Both are dropping only as many bombs as are "tolerable" for the international community – including on towns like Talbiseh in the province of Homs and Al Marj east of Damascus, where neither IS nor the Nusra front are active. But despite this, the rebels there are keeping amazingly quiet. Apparently, the price they would pay for retaliation – full-out missile strikes and barrel bombings – simply seems too high.
From the point of view of the people, they would then be the ones responsible for renewed mass death, which is why even the Islamists of Jaish Al Islam (Army of Islam) and Ahrar Al Sham (Free Men of the Levant) have thus far not let themselves be provoked by individual bombs. Russia's partial withdrawal could encourage all parties to show more restraint.
Putin′s exit strategy
Behind Putin's decision – especially at this juncture – are both an insight and an intention. The Kremlin head seems to have understood that his Syrian engagement will be too costly in the long run (according to Russian experts, 2.5 million dollars a day) and will end badly. Instead of helping Assad to achieve a military victory with the assistance of Iran, Hezbollah and other Shia militias, in order to then, as an Alawite-Shia-Christian Alliance, to bring down the wrath of the Sunni majority population and descend into a bloody war, he is putting his stock in a political solution as exit strategy.
The Russian president has tipped the scales militarily in Assad′s favour, affording the latter a stronger negotiating position, while setting himself up as a power broker – for the moment, that seems to be enough for the head of the Kremlin.

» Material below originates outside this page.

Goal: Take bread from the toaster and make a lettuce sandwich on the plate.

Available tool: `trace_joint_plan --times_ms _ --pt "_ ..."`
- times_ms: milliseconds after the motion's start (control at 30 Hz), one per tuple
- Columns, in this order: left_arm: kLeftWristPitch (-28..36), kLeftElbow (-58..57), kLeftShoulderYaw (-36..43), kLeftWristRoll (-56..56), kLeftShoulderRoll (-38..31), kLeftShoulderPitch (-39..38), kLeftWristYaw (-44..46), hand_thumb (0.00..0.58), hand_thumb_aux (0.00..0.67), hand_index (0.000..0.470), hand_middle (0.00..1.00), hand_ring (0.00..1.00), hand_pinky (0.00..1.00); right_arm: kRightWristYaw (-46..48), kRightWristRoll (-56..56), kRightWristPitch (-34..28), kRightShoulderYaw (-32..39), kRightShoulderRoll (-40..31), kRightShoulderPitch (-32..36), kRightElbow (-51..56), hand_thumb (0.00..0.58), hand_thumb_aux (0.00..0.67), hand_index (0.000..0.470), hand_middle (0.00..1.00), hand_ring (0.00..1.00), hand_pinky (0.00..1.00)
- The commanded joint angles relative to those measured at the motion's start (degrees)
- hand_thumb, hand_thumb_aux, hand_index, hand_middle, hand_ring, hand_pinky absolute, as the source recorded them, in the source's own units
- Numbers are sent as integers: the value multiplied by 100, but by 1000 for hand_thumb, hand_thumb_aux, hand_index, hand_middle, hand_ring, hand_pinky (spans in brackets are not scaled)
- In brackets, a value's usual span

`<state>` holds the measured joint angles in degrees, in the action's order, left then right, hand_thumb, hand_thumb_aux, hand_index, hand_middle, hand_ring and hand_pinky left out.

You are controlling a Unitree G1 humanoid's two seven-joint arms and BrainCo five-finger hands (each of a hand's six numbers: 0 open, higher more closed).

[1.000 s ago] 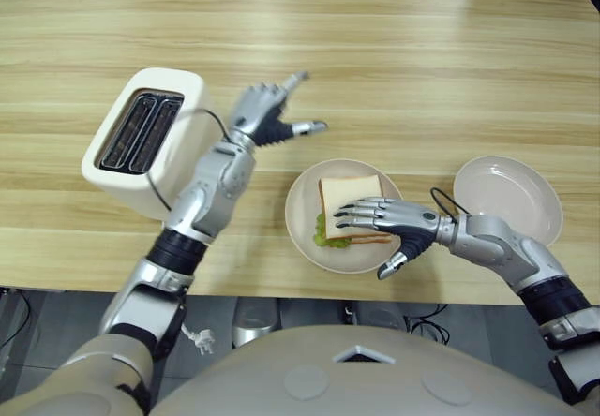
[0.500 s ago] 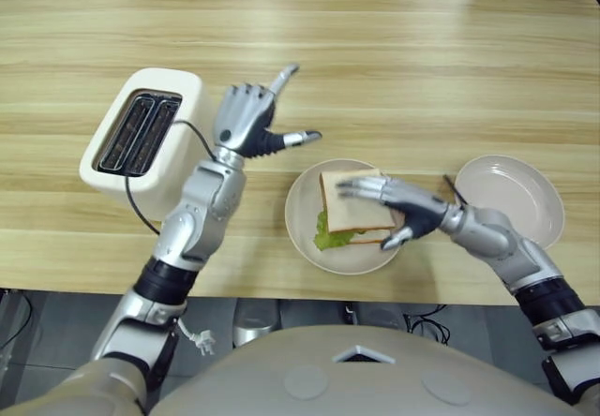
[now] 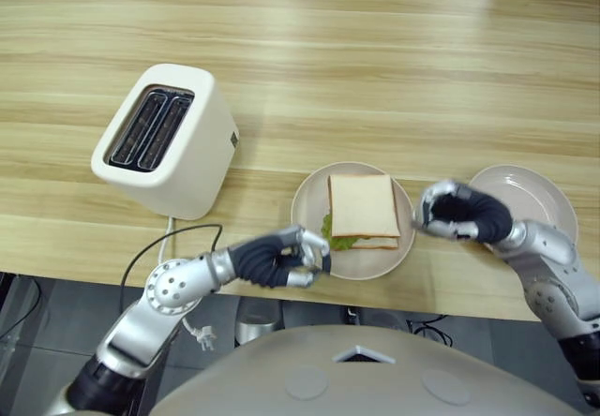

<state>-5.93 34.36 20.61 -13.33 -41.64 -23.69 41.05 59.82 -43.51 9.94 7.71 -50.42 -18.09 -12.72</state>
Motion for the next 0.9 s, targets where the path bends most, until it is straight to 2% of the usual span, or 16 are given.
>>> trace_joint_plan --times_ms 33,167,333,500,600,767,900 --pt "107 -199 184 85 -365 -165 569 580 670 460 1000 1000 1000 455 1401 368 167 -266 -286 265 580 670 460 1000 1000 1000" --pt "32 -742 420 1007 -456 3 600 580 670 460 1000 1000 1000 459 2604 768 317 -374 -366 409 580 670 460 1000 1000 1000" --pt "-237 -1836 956 3411 -198 697 -269 580 670 460 1000 1000 1000 28 4212 1317 588 -308 -179 831 580 670 460 1000 1000 1000" --pt "-393 -2544 1092 4725 506 1381 -1373 580 670 460 1000 1000 1000 -784 5468 1629 696 5 238 1052 580 670 460 1000 1000 1000" --pt "-483 -2831 1108 5060 736 1629 -1721 580 670 460 1000 1000 1000 -1057 5922 1745 819 109 408 1173 580 670 460 1000 1000 1000" --pt "-585 -3124 1235 5300 986 1816 -1815 580 670 460 1000 1000 1000 -1405 6483 1906 1079 413 821 1532 580 670 460 1000 1000 1000" --pt "-661 -3603 1259 5341 1207 2140 -1897 580 670 460 1000 1000 1000 -1717 6853 1994 1261 708 1425 2184 580 670 460 1000 1000 1000"
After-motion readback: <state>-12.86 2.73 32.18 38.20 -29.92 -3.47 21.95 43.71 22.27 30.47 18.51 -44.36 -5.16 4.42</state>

Putin is now simply looking to maintain a naval base at Tartous and the military airport near Latakia.
And what of his intentions? Moscow will continue to support Assad until Russian interests are also guaranteed elsewhere. Then, Putin could help the Syrian President to step down while saving face, styling himself as a peacemaker. What is perfectly clear here is that Assad's greatest strength – the support of Russia and Iran – is also his biggest weakness, because the conditions imposed by both countries are gnawing at Assad's power base.

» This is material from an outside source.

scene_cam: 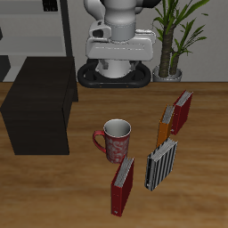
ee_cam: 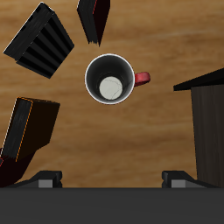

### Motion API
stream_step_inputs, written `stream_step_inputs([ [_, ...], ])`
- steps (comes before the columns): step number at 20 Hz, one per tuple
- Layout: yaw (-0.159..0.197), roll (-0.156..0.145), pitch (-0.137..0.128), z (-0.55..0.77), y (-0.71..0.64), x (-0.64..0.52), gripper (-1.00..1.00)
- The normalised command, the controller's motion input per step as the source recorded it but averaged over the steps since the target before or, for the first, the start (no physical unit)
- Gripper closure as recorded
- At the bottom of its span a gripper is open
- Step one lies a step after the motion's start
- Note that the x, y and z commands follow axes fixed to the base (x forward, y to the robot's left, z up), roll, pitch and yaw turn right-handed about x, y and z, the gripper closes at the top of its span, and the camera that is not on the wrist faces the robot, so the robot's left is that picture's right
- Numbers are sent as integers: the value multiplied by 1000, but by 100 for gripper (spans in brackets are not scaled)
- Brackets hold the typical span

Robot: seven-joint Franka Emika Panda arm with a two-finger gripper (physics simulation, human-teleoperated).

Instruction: Place the striped book in the top region of the shelf

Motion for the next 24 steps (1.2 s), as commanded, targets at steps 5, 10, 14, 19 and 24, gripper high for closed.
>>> stream_step_inputs([
  [5, 61, 70, 4, 61, 289, 85, -100],
  [10, -3, -13, 28, -52, 224, 136, -100],
  [14, -7, -53, -1, -36, 152, 204, -100],
  [19, -7, -55, -21, 31, 195, 240, -100],
  [24, 23, -26, -11, 1, 183, 247, -100],
])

Iran is asserting its religious, political, military and social power all over Syria and thus triggering resentment and resistance among Assad's longstanding cronies, who feel betrayed and degraded to the status of vassals. And Russia is depriving the Syrian regime of its military spearhead at the very moment when its agents want to sit down at the negotiating table with De Mistura, confident of victory.

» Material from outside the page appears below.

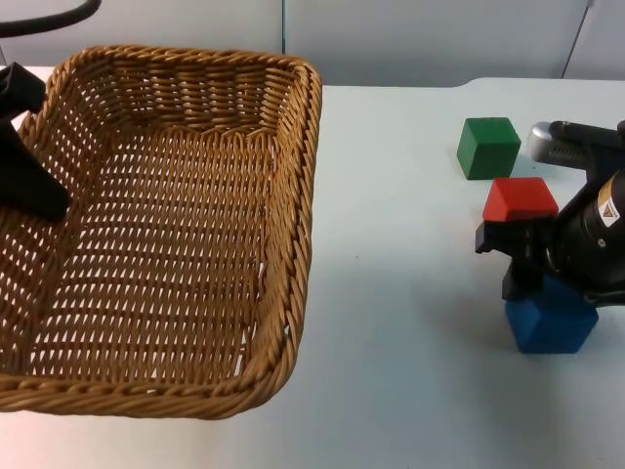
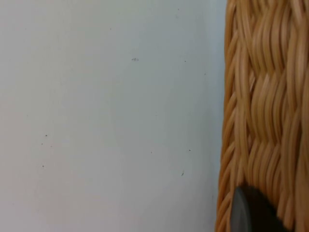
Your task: Pick up the basket with the left hand and place the blue cube into the basket with the right hand.
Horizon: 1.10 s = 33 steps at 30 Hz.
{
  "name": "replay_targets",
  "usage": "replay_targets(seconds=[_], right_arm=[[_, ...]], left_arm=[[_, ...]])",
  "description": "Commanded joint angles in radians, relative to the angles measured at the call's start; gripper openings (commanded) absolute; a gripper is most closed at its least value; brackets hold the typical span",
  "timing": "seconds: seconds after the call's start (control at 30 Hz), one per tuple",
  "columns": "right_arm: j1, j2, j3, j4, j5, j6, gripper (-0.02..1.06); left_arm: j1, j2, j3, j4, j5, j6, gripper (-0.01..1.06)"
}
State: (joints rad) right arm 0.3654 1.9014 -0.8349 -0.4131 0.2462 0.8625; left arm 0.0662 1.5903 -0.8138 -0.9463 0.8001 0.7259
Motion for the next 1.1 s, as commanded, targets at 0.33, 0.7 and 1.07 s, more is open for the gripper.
replay_targets(seconds=[0.33, 0.7, 1.07], right_arm=[[0.019, -0.21, -0.006, -0.001, 0.035, -0.057, 0.0], [0.214, -0.531, -0.081, -0.041, 0.105, -0.124, 0.0], [0.524, -0.488, -0.221, -0.036, 0.001, -0.165, 0.0]], left_arm=[[0.0, -0.014, 0.002, -0.023, 0.019, 0.0, 0.0], [0.0, -0.014, 0.002, -0.023, 0.021, 0.0, 0.0], [0.0, -0.014, 0.002, -0.023, 0.025, 0.0, 0.0]])
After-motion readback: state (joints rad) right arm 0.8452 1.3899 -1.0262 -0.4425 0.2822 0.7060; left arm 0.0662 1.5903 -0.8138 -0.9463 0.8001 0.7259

Can the UN mediator take advantage of this propitious moment? He requires the constructive cooperation of all those involved, and the interests of the neighbouring countries must also be taken into account to a certain degree, so that they won't afterward spoil the whole deal.
But no matter what the Americans and Russians agree on – whether two, six or 18 more months of Assad – there are many Syrians who will not rest until he's gone. Against their will, no political solution will be able to pacify the country. That's why the negotiators in Geneva should turn their ears toward the chants ringing out through the land: "The revolution will continue until the regime is overthrown."